10 Utility Tools for Data Scientists
10.1 Utility Tools for Data Scientists
While programming languages, libraries, and frameworks form the core of your data science toolkit, a collection of utility tools can significantly enhance your productivity and effectiveness. This chapter covers specialized tools that address specific needs in the data science workflow.
10.1.1 Text Editors and IDE Enhancements
Text editors offer lightweight alternatives to full IDEs for quick edits and specialized text processing tasks.
10.1.1.1 Notepad++
Notepad++ is a free, open-source text editor for Windows that’s more powerful than the default Notepad application.
Key features for data scientists:
- Syntax highlighting: Supports many languages including Python, R, SQL, JSON, and more
- Column editing: Edit multiple lines simultaneously (useful for cleaning data)
- Regex search and replace: Powerful pattern matching for text manipulation
- Macro recording: Automate repetitive text edits
- Plugins: Extend functionality with additional tools that facilitate more expeditious exploration and development, such as JSON, HTML, and Markdown viewers.
Installation:
- Download from notepad-plus-plus.org
- Run the installer and follow the prompts
Useful shortcuts:
Ctrl+H: Find and replaceAlt+Shift+Arrow: Column selection modeCtrl+D: Duplicate current lineCtrl+Shift+Up/Down: Move current line up/down
Notepad++ is particularly useful for quickly viewing and editing large text files, CSV data, or configuration files without launching a full IDE. Its ability to handle multi-gigabyte files makes it valuable for inspecting large datasets.
Notepad++ (as of writing) is not available on Mac, but the following alternative is.
10.1.1.2 Sublime Text
Sublime Text is a sophisticated cross-platform text editor with powerful features for code editing.
Key features for data scientists:
- Multiple selections: Edit many places at once
- Command palette: Quickly access commands without menus
- Distraction-free mode: Focus on your text without UI elements
- Splits and grids: View multiple files or parts of files simultaneously
- Customizable key bindings: Create shortcuts tailored to your workflow
Installation:
- Download from sublimetext.com
- Install and activate (free evaluation with occasional purchase reminder)
Sublime Text’s speed and versatility make it excellent for manipulating text data, writing scripts, or making quick edits to code without launching a heavier IDE.
10.1.2 API Development and Testing Tools
APIs (Application Programming Interfaces) are crucial for accessing web services and databases.

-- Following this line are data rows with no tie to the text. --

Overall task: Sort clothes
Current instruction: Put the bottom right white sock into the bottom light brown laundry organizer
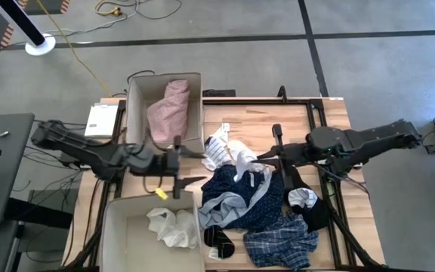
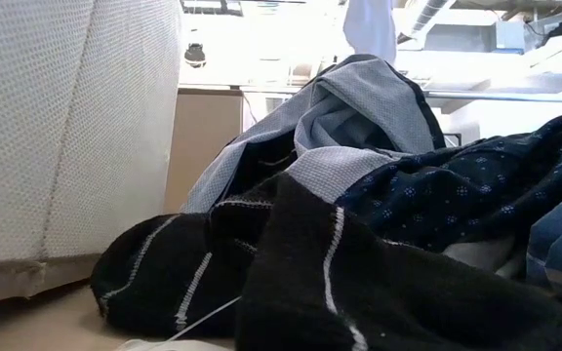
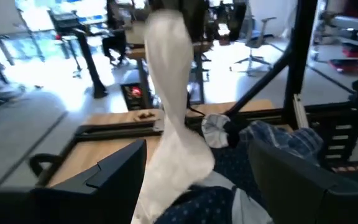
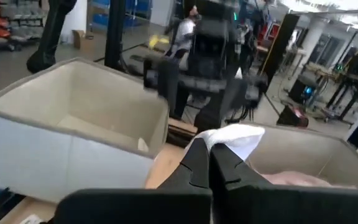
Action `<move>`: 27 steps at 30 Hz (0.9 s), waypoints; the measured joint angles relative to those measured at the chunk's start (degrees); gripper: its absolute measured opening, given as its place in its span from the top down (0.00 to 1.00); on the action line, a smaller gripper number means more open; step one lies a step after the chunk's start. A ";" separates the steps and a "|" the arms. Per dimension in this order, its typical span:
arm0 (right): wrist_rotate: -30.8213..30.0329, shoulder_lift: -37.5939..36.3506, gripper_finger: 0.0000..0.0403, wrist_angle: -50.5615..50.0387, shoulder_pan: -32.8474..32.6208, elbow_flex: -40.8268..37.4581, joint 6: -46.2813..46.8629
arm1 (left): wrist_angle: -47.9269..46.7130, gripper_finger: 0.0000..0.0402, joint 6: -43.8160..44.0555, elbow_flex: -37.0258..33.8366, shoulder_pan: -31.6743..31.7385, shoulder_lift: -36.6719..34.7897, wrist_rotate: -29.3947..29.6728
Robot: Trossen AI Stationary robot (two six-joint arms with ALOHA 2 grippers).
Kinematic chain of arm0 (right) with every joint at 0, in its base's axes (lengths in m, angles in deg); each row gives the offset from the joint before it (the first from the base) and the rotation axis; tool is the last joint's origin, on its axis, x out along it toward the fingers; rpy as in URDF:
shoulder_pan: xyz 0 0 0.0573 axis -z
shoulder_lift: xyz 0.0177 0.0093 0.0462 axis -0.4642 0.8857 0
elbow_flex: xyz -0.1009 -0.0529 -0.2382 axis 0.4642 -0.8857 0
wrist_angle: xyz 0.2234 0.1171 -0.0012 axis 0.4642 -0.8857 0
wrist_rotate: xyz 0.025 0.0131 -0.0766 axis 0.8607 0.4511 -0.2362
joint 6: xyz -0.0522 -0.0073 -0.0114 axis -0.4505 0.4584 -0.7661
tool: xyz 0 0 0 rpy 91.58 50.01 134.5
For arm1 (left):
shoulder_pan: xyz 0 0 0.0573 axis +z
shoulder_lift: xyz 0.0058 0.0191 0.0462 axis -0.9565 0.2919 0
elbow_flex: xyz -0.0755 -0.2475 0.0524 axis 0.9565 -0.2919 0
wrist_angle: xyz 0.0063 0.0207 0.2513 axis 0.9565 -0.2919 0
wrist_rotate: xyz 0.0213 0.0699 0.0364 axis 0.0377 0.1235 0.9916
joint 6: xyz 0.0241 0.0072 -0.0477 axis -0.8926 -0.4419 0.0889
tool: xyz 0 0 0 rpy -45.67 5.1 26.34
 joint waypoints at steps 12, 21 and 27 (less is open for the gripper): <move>-0.04 3.03 1.00 -1.59 -0.96 6.23 -3.64 | 20.11 0.31 4.45 0.05 7.41 14.78 -12.44; -0.11 3.26 1.00 -2.32 -1.22 6.69 -4.86 | 21.75 0.31 6.85 3.62 9.43 22.60 -17.38; -0.11 3.26 1.00 -2.37 -1.31 6.69 -4.85 | 19.30 0.51 5.12 5.43 9.41 24.51 -15.88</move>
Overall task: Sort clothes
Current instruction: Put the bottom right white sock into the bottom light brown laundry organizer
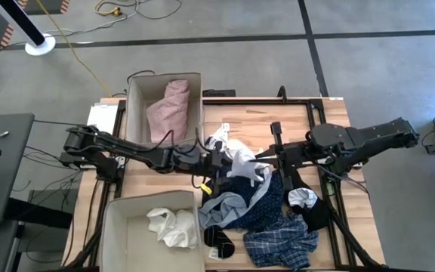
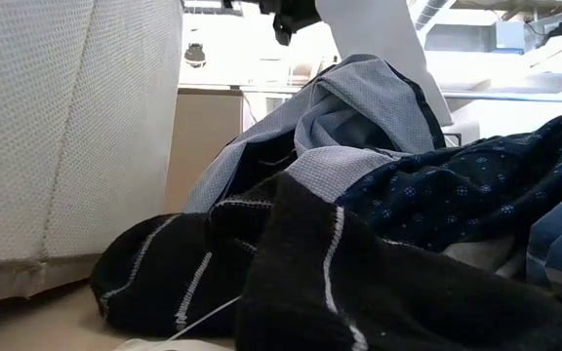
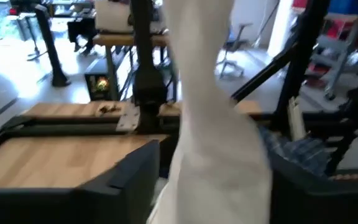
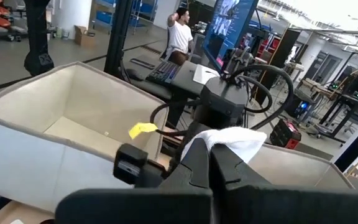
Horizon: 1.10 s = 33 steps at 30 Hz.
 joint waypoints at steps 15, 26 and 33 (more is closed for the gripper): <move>-0.07 0.00 0.96 -3.17 -3.08 0.00 2.70 | -9.85 0.99 -9.24 -0.03 -0.57 -9.95 3.62; -3.56 1.20 0.60 -17.12 -6.77 -0.04 12.52 | -25.72 1.00 -12.29 -0.06 -11.87 -30.49 10.53; -4.48 6.08 0.47 -23.63 -7.39 -0.07 18.62 | -29.61 1.00 -11.21 -0.06 -22.13 -36.98 11.41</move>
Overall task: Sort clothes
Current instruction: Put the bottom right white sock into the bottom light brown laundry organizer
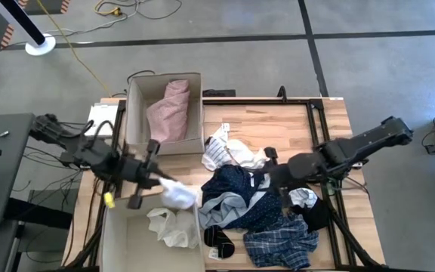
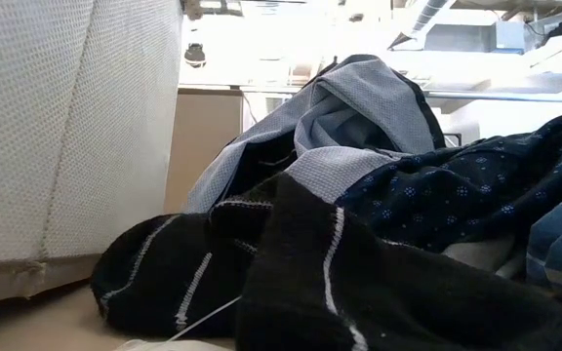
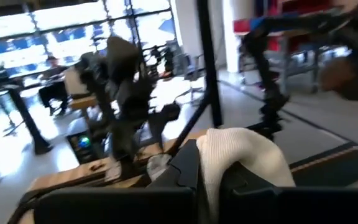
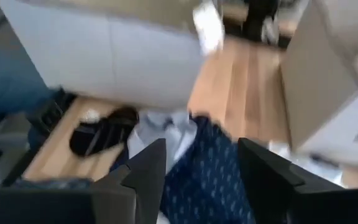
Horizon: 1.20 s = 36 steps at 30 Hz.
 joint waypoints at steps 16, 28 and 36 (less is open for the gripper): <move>-0.11 12.83 0.51 -3.98 -0.11 -0.04 7.65 | -6.66 1.00 4.68 0.02 -19.18 0.96 3.34; 0.13 21.01 0.51 6.72 1.35 -0.02 4.22 | -33.77 0.98 27.92 -0.02 -15.86 9.03 11.37; 0.14 26.40 0.51 6.66 3.75 -0.02 4.68 | -35.85 0.65 32.03 -0.02 -15.35 10.69 7.80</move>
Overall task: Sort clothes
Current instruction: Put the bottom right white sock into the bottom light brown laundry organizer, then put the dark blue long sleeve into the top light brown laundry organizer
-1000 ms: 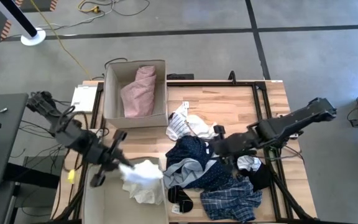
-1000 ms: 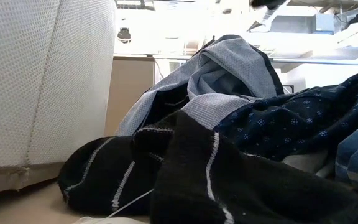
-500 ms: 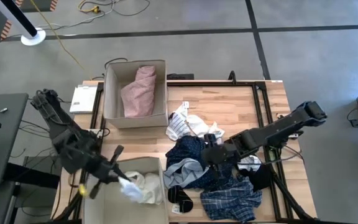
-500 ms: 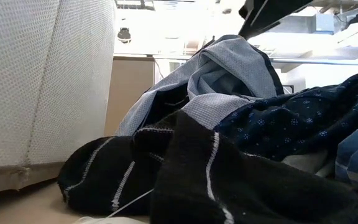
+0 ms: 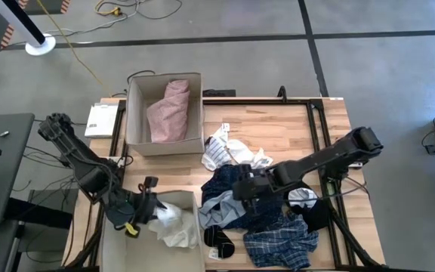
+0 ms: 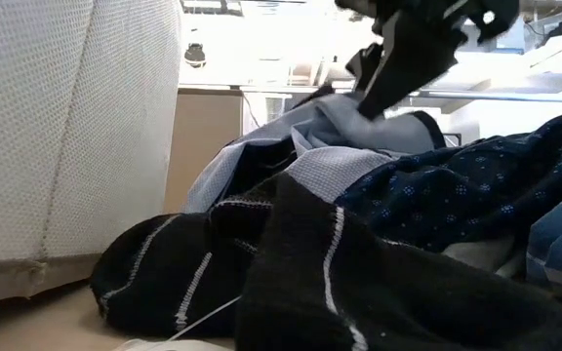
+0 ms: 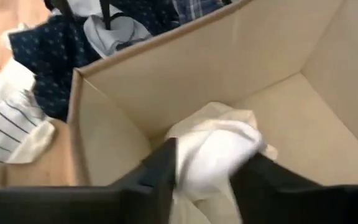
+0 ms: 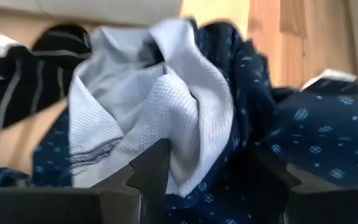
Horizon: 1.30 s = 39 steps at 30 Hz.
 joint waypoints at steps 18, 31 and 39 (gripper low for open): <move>-0.08 5.55 0.54 -0.06 1.25 0.02 0.06 | -1.55 0.28 4.27 0.00 -0.09 0.00 -3.27; -0.19 5.44 0.82 -0.80 1.25 0.02 -1.56 | -1.53 0.29 4.27 0.00 -0.31 0.00 -3.31; -0.19 5.42 0.98 -2.39 1.25 0.02 -2.37 | -1.49 0.29 3.67 0.00 -0.31 0.00 -3.29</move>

These tools help you test, debug, and document APIs.
10.1.2.1 Postman
Postman is the industry standard for API development and testing.
Key features for data scientists:
- Request building: Create and save HTTP requests
- Collections: Organize and share API requests
- Environment variables: Manage different settings (dev/prod)

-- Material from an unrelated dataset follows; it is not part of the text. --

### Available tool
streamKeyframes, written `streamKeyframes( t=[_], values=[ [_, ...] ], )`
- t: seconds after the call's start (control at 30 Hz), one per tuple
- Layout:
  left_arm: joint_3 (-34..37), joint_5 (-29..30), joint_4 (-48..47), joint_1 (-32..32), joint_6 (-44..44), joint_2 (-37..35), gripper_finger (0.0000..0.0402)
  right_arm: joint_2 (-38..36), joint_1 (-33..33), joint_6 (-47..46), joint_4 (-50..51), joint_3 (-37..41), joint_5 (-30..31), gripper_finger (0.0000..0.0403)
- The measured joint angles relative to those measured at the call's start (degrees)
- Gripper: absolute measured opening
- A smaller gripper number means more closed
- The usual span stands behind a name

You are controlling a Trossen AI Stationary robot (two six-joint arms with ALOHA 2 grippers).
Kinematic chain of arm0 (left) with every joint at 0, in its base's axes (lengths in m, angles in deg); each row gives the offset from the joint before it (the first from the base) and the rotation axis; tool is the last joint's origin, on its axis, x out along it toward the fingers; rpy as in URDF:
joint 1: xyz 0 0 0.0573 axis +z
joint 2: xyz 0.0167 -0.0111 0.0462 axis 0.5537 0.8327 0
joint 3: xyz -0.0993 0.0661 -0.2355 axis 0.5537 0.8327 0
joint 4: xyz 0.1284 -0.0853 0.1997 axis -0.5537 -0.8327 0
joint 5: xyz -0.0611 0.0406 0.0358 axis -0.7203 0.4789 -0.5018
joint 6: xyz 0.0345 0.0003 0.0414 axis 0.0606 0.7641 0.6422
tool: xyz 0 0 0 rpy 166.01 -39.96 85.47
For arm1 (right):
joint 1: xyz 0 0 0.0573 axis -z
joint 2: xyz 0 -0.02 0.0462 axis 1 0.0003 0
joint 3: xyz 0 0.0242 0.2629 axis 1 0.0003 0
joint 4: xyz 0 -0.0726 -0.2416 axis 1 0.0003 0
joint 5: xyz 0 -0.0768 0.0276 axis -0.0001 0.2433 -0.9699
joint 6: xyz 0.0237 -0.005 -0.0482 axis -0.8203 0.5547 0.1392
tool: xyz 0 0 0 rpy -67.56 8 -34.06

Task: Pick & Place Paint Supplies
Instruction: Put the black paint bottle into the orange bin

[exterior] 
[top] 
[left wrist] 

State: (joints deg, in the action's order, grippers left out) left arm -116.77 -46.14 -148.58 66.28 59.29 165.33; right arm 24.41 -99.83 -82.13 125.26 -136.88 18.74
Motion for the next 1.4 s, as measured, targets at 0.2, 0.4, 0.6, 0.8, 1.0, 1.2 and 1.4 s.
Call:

- Automated testing: Create test scripts to validate responses
- Mock servers: Simulate API responses without a backend
Installation:
- Download from postman.com
- Create a free account to sync across devices
Example workflow:
Create a new request to a data API:
GET https://api.example.com/data?limit=100Add authentication (if required):
Authorization: Bearer your_token_hereSend the request and analyze the JSON response
Save the request to a collection for future use
Postman is invaluable when working with data APIs, whether you’re fetching data from public sources like financial markets, weather services, or social media platforms, or interacting with internal company APIs.
10.1.2.2 Insomnia
Insomnia is a lightweight alternative to Postman with an intuitive interface.
Key features:
- Clean, focused UI: Less complex than Postman
- GraphQL support: Built-in tools for GraphQL queries
- Request chaining: Use data from one request in another
- Environment management: Switch between configurations easily
- Open source: Free core version available
Installation:
- Download from insomnia.rest
- Run the installer
For data scientists who occasionally work with APIs but don’t need Postman’s full feature set, Insomnia offers a streamlined alternative.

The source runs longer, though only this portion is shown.